Broker comparison
Capital.com vs Trade Nation
A useful comparison of Capital Com and Trade Nation starts from your own requirements rather than a scoreboard. What matters is the regulatory entity that would hold your account, the true cost of the trades you actually make, and whether each platform supports your routine. Because broker conditions differ by country and change over time, this page is written as a verification checklist you can repeat whenever you evaluate either broker. Use the Capital Com review and Trade Nation review on InvestorTrip for the full review fields, and the compare broker tool to organise your side-by-side notes while you confirm details in official broker documents.
Capital.com
Current broker data
- Rating
- 4.7 / 5
- Minimum deposit
- $20
- Regulator labels
- FCA, CySEC, FSA, SCB +1
- Markets listed
- Forex, Commodities, Share CFDs, Indices, ETFs
- Editorial status
- No current notice
Trade Nation
Current broker data
- Rating
- 4.3 / 5
- Minimum deposit
- $1
- Regulator labels
- FCA, ASIC, FSA, SCB +1
- Markets listed
- Forex, Futures, Commodities, Indices, Metals +3
- Editorial status
- No current notice
How to read this comparison
The facts below come from InvestorTrip's current broker database and linked review pages. They are a screening aid, not a claim that a broker is available, cheaper or safer for every country, account type or legal entity.
Verify regulation and client protections first
Your regulator, leverage limits, complaint routes and any compensation coverage all flow from the legal entity you contract with, and both Capital Com and Trade Nation may serve different regions through different entities. Before comparing costs or features, open each broker's client agreement for your country and note the exact entity name. Then confirm that entity's licence on the relevant regulator's public register and check that the details match. Protections such as negative balance policies or client money segregation should be read from the entity's own terms, not assumed from the brand name or from third-party descriptions.
Key checks: Identify the contracting entity in each broker's legal terms for your country.; Confirm the licence directly on the regulator's official register.; Read the entity's terms for client money handling and negative balance policy.; Recheck regulatory details close to the time you plan to open an account..

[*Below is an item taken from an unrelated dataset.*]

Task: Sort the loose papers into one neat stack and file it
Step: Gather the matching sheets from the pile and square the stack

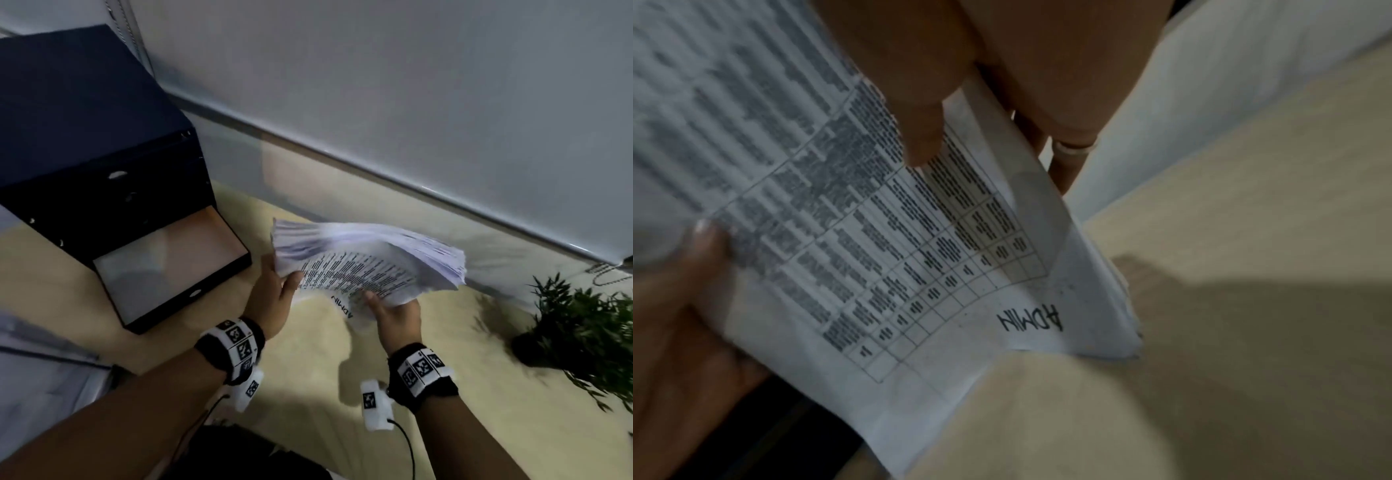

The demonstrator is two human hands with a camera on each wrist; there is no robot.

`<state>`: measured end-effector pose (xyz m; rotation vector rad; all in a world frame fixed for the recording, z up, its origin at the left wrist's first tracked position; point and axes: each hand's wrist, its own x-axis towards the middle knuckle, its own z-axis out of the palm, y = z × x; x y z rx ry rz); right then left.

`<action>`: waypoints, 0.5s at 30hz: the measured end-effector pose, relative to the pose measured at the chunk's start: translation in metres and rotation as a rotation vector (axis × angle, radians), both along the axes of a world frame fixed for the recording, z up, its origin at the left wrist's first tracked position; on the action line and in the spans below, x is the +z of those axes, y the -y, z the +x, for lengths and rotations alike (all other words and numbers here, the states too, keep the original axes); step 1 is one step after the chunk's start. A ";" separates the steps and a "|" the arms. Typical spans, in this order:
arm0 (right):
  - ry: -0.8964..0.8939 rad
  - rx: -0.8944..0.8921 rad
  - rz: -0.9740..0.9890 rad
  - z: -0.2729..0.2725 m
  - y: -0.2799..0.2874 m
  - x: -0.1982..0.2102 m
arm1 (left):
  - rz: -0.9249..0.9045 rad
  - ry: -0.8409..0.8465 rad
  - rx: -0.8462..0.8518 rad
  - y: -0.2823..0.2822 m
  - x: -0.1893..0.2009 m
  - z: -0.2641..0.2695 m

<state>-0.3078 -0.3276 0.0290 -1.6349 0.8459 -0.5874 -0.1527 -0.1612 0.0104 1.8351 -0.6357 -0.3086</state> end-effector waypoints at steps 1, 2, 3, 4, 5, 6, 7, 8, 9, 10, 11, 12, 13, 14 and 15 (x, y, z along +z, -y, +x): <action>0.002 -0.021 0.000 0.001 0.001 -0.001 | 0.022 0.014 -0.016 0.000 -0.003 0.001; 0.002 -0.035 0.004 0.002 0.002 0.000 | 0.036 0.004 -0.015 0.000 -0.004 0.003; 0.006 -0.052 0.017 0.004 0.003 0.000 | 0.034 -0.008 -0.012 0.002 -0.003 0.003; 0.006 -0.062 0.027 0.006 0.004 0.000 | 0.039 -0.020 -0.018 0.002 -0.004 0.004; 0.001 -0.072 0.030 0.008 0.004 -0.002 | 0.036 -0.025 -0.012 0.004 0.000 0.004; -0.003 -0.072 0.028 0.010 0.002 -0.001 | 0.037 -0.021 0.000 0.006 0.002 0.004; -0.001 -0.075 0.032 0.011 0.002 -0.001 | 0.049 -0.012 0.021 0.009 0.005 0.003; 0.002 -0.079 0.045 0.010 0.000 0.003 | 0.055 -0.018 0.037 0.011 0.009 0.002; 0.002 -0.087 0.052 0.010 0.001 0.005 | 0.059 -0.026 0.055 0.012 0.016 0.002; 0.016 -0.091 0.062 0.010 0.000 0.013 | 0.056 -0.021 0.079 0.011 0.024 0.004; 0.020 -0.096 0.066 0.010 0.001 0.018 | 0.063 -0.017 0.104 0.011 0.028 0.009; 0.015 -0.075 0.064 0.010 0.001 0.023 | 0.063 -0.012 0.116 0.011 0.027 0.015; -0.040 -0.059 0.064 0.008 0.000 0.017 | 0.096 -0.031 0.110 0.010 0.024 0.019; -0.104 -0.040 0.095 0.009 -0.002 0.012 | 0.155 -0.074 0.091 0.008 0.014 0.023; -0.205 -0.031 0.133 0.010 -0.005 -0.002 | 0.269 -0.151 0.058 0.005 0.003 0.025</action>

Compare costs using your own trading profile
Fee structures can differ in shape as well as size: one broker's pricing model may suit frequent short-term trades while another suits fewer, longer holds. To compare Capital Com and Trade Nation meaningfully, define two or three representative trades from your own history, including instrument, size, holding period and account currency. Price those trades under each broker's current published fee schedule, covering spreads or commissions, overnight financing where positions are held, and conversion costs. Then add non-trading charges over a realistic period so occasional fees such as inactivity or withdrawal costs are not missed.
Key checks: Pull current fee schedules from both brokers rather than relying on older summaries.; Price identical, realistic trades at each broker, including financing for overnight holds.; Account for currency conversion when your account and instrument currencies differ.; Include non-trading fees over a quarter or a year for a fair total-cost view..
Evaluate platforms, instruments and account terms directly
Specifications on a website tell you less than an hour of hands-on use. Where demo access is available, test each broker's platform against your actual workflow: locating your markets, placing and adjusting orders, setting alerts, and reviewing margin and position data. Confirm that the instruments you trade are listed with contract terms, trading hours and sizes that fit your approach. Read the account terms for margin call and stop-out mechanics, funding and withdrawal methods for your country, and identity verification requirements. Keep structured notes in the compare broker tool and cross-reference the full Capital Com review and Trade Nation review as you go.
Key checks: Test each platform yourself before funding, where a demo account is offered.; Confirm availability and contract terms for the specific instruments you trade.; Read margin, stop-out and execution policies in the formal account terms.; Check funding and withdrawal methods and requirements for your region..
Verdict
No universal winner emerges between Capital Com and Trade Nation, because the outcome depends on your regulatory entity, your cost profile and your platform preferences. Work through the regulation, cost and platform steps above, read both full reviews on InvestorTrip, use the compare broker tool to organise your findings, and confirm every field against each broker's current official documents before opening or funding an account.